- Film poster
- Directed by: Jared Cohn
- Written by: Maurice Hurley William Shatner
- Starring: William Shatner Jeri Ryan Jason Brooks
- Distributed by: Cleopatra Entertainment
- Release date: October 1, 2019;
- Running time: 98 minutes
- Country: United States
- Language: English
- Budget: $22,500,000

= Devil's Revenge =

2019 American horror film

Devil's Revenge is a 2019 American horror film directed by Jared Cohn and starring Jeri Ryan, William Shatner and Jason Brooks.

==Plot==
John Brock is a down-on-his-luck archaeologist who returns from an expedition to the caves of rural Kentucky after unsuccessfully trying to locate a mysterious relic that his family has sought for generations. Upon his return, John starts to see dream-like visions of a ferocious bird-like creature from ancient folklore. John soon learns that the cave he came into contact with on his last expedition was indeed the cave that contains the relic and also a portal to Hell and a place of worship for the Occult. John discovers that the only way to stop the increasingly realistic visions is to go back to the cave with his family, find the relic once and for all, and destroy it.

==Cast==
- Jason Brooks as Sergio
- William Shatner as Hayes
- Jeri Ryan as Susan
- Brendan Wayne as Paul
- Phillip Andre Botello as R.J.
- Ciara Hanna as Dana
- Robert Scott Wilson as Eric

==Production==
In addition to acting in the film, Shatner co-wrote the screenplay with Maurice Hurley. Nina Chermak Rosenberg was also hired to be the films costume designer.
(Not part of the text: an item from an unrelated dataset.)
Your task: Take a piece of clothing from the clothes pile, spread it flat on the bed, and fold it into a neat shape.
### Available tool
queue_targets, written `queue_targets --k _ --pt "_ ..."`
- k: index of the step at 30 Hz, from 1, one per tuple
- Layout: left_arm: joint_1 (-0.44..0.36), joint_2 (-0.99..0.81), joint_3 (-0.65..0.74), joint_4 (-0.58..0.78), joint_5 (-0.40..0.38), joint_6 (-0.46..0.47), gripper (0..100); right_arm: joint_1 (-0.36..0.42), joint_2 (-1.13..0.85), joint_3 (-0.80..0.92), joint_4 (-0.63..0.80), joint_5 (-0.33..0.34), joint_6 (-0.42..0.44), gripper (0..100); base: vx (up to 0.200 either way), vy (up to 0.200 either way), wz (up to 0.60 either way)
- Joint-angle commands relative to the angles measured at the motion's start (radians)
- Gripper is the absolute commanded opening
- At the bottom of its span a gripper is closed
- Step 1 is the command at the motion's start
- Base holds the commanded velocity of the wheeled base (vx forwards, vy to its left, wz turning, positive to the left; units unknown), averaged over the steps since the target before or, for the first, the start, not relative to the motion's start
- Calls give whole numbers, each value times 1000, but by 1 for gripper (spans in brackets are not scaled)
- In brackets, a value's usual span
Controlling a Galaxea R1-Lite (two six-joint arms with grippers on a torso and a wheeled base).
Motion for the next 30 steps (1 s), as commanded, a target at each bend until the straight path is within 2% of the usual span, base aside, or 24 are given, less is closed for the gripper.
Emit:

The film was shot in Louisville, Kentucky.

==Release==
The film was released via video-on-demand on October 1, 2019. Afterwards, the film was released on DVD and Blu-ray on October 22 that same year.

==Reception==
Phil Hoad of The Guardian gave the film one star out of five: "No opportunity for deadweight exposition or cornball reversals goes unexplored as William Shatner attempts to destroy an ancient jinxed relic in this bizarre horror-thriller". Bobby LePire of Film Threat gave the film a 9 out of 10.